→ **Assignment**:
Nothing but an exact copy of the data should be given.

→ **Supplied data**:
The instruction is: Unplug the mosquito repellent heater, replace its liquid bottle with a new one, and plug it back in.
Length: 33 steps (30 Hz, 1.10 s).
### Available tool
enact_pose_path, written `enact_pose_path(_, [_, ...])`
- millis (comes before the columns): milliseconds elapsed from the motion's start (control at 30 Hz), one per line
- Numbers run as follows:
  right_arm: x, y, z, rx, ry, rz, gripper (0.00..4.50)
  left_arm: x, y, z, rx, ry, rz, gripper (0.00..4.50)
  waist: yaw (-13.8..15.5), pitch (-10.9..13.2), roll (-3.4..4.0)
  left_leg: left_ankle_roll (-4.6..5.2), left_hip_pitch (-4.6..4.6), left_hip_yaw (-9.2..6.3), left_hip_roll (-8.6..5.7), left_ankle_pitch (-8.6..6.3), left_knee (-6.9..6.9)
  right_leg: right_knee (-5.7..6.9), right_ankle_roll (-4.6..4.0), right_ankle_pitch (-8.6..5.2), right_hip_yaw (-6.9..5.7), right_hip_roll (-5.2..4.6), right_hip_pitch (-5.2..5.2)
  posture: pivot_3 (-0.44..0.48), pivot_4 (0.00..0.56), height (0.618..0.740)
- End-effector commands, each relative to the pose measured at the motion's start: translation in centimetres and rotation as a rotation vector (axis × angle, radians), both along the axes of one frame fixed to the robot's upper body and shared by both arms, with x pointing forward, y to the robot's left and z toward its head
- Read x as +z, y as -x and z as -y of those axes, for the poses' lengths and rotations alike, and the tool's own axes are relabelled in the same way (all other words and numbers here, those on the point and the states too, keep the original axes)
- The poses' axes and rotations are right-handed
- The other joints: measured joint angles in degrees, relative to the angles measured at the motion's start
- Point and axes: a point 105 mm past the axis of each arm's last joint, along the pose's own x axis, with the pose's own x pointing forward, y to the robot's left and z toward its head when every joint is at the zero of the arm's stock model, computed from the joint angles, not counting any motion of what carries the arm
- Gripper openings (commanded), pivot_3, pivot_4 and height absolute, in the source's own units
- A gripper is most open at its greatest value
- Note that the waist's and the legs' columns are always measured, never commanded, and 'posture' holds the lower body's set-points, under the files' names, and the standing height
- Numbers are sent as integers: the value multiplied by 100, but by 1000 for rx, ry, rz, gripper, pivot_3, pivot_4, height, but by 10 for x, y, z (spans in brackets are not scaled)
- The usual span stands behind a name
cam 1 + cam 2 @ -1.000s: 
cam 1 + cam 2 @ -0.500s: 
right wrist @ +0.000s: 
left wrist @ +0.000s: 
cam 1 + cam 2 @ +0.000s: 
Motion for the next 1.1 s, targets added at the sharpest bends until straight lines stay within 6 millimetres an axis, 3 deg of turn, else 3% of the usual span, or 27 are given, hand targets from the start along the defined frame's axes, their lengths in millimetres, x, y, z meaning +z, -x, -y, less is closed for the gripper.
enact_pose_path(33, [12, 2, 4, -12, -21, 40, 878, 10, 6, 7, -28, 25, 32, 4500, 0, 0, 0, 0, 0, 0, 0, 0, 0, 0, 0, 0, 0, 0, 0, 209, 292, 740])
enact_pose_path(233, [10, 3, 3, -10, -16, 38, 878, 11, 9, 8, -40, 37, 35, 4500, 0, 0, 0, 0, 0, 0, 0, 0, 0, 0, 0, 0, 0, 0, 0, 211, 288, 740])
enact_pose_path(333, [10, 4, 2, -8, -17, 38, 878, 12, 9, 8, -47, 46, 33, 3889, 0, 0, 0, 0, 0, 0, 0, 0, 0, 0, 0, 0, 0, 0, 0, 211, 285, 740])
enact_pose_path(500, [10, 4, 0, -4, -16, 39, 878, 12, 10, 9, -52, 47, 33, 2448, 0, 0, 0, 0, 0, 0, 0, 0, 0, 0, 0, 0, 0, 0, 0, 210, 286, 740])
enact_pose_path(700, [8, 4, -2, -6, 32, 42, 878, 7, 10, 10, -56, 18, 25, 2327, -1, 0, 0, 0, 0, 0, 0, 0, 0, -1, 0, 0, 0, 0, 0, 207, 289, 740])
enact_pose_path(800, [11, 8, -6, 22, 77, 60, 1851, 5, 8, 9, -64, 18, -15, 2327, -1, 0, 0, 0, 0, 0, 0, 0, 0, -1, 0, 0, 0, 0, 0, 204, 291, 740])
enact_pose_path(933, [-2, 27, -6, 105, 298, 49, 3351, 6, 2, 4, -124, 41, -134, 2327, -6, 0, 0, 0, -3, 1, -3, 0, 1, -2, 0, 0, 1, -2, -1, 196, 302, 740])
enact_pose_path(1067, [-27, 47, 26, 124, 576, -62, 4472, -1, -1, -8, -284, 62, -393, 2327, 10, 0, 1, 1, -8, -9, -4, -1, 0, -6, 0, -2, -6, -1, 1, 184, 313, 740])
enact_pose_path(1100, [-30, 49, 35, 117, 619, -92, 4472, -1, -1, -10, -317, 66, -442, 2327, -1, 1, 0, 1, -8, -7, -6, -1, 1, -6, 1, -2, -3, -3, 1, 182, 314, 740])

→ **Output for this exercise**:
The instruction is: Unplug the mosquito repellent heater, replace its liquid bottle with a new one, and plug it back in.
Length: 33 steps (30 Hz, 1.10 s).
### Available tool
enact_pose_path, written `enact_pose_path(_, [_, ...])`
- millis (comes before the columns): milliseconds elapsed from the motion's start (control at 30 Hz), one per line
- Numbers run as follows:
  right_arm: x, y, z, rx, ry, rz, gripper (0.00..4.50)
  left_arm: x, y, z, rx, ry, rz, gripper (0.00..4.50)
  waist: yaw (-13.8..15.5), pitch (-10.9..13.2), roll (-3.4..4.0)
  left_leg: left_ankle_roll (-4.6..5.2), left_hip_pitch (-4.6..4.6), left_hip_yaw (-9.2..6.3), left_hip_roll (-8.6..5.7), left_ankle_pitch (-8.6..6.3), left_knee (-6.9..6.9)
  right_leg: right_knee (-5.7..6.9), right_ankle_roll (-4.6..4.0), right_ankle_pitch (-8.6..5.2), right_hip_yaw (-6.9..5.7), right_hip_roll (-5.2..4.6), right_hip_pitch (-5.2..5.2)
  posture: pivot_3 (-0.44..0.48), pivot_4 (0.00..0.56), height (0.618..0.740)
- End-effector commands, each relative to the pose measured at the motion's start: translation in centimetres and rotation as a rotation vector (axis × angle, radians), both along the axes of one frame fixed to the robot's upper body and shared by both arms, with x pointing forward, y to the robot's left and z toward its head
- Read x as +z, y as -x and z as -y of those axes, for the poses' lengths and rotations alike, and the tool's own axes are relabelled in the same way (all other words and numbers here, those on the point and the states too, keep the original axes)
- The poses' axes and rotations are right-handed
- The other joints: measured joint angles in degrees, relative to the angles measured at the motion's start
- Point and axes: a point 105 mm past the axis of each arm's last joint, along the pose's own x axis, with the pose's own x pointing forward, y to the robot's left and z toward its head when every joint is at the zero of the arm's stock model, computed from the joint angles, not counting any motion of what carries the arm
- Gripper openings (commanded), pivot_3, pivot_4 and height absolute, in the source's own units
- A gripper is most open at its greatest value
- Note that the waist's and the legs' columns are always measured, never commanded, and 'posture' holds the lower body's set-points, under the files' names, and the standing height
- Numbers are sent as integers: the value multiplied by 100, but by 1000 for rx, ry, rz, gripper, pivot_3, pivot_4, height, but by 10 for x, y, z (spans in brackets are not scaled)
- The usual span stands behind a name
cam 1 + cam 2 @ -1.000s: 
cam 1 + cam 2 @ -0.500s: 
right wrist @ +0.000s: 
left wrist @ +0.000s: 
cam 1 + cam 2 @ +0.000s: 
Motion for the next 1.1 s, targets added at the sharpest bends until straight lines stay within 6 millimetres an axis, 3 deg of turn, else 3% of the usual span, or 27 are given, hand targets from the start along the defined frame's axes, their lengths in millimetres, x, y, z meaning +z, -x, -y, less is closed for the gripper.
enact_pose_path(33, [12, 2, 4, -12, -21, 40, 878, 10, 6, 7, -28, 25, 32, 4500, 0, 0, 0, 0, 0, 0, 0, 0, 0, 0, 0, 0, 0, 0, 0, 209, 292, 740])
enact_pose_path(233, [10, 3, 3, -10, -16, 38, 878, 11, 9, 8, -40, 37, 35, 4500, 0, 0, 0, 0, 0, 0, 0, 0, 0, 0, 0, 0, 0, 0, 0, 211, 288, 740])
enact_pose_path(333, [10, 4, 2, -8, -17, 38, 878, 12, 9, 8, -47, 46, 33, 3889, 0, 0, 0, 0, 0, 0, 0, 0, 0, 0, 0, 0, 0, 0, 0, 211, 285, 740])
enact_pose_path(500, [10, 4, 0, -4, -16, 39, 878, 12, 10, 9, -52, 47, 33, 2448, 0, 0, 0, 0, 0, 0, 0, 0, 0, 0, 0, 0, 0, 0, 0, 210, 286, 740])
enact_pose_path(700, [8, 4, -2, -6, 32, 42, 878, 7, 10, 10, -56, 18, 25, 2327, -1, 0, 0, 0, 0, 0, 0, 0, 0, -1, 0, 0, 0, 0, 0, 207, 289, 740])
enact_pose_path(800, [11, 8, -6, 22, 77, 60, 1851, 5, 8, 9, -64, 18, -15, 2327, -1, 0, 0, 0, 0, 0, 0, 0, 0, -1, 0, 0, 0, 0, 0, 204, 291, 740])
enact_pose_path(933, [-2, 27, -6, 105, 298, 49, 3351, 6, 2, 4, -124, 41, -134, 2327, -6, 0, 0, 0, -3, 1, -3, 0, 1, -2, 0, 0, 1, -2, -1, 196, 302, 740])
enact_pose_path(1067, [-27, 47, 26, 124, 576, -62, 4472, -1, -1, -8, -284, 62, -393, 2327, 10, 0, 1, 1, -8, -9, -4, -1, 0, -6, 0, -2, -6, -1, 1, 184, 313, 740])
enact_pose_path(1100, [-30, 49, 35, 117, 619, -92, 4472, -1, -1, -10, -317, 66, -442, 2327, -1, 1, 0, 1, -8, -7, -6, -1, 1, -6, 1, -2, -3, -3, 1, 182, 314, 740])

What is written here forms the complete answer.